:: TO DO ::
Below is a listing. Gather each line of it that contains "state".
++++++++++
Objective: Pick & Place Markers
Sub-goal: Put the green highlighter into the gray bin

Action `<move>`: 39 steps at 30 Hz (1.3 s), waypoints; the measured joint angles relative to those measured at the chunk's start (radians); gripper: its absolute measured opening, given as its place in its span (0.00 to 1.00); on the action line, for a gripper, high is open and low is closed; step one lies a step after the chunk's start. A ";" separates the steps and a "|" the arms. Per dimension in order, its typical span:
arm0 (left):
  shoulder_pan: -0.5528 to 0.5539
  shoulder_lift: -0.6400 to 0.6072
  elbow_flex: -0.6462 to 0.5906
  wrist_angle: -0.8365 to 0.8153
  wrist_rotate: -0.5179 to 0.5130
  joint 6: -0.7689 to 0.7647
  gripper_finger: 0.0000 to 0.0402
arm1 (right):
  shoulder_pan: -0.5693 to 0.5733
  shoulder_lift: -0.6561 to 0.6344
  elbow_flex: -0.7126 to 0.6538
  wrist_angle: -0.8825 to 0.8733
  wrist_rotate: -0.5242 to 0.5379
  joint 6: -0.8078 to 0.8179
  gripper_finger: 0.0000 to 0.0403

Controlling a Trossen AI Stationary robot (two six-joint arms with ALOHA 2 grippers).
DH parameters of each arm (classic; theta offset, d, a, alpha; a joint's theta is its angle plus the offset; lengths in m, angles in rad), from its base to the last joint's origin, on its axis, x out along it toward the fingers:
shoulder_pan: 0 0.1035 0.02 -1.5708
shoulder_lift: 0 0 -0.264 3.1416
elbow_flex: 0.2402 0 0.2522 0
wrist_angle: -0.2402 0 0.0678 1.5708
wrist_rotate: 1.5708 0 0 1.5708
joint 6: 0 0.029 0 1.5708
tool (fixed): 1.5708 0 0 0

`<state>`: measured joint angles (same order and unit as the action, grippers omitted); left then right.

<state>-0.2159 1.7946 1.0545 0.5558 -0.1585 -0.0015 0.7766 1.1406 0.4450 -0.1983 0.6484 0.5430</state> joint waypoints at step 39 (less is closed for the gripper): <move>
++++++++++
:: ANSWER TO THIS TASK ::
`<state>`: measured joint angles (same order and unit as the action, grippers omitted); left then right.
<state>-0.2159 1.7946 1.0545 0.5558 -0.1585 -0.0015 0.7766 1.1406 0.4450 -0.1983 0.6484 0.5430</state> joint waypoints at step 39 (less is closed for the gripper): <move>

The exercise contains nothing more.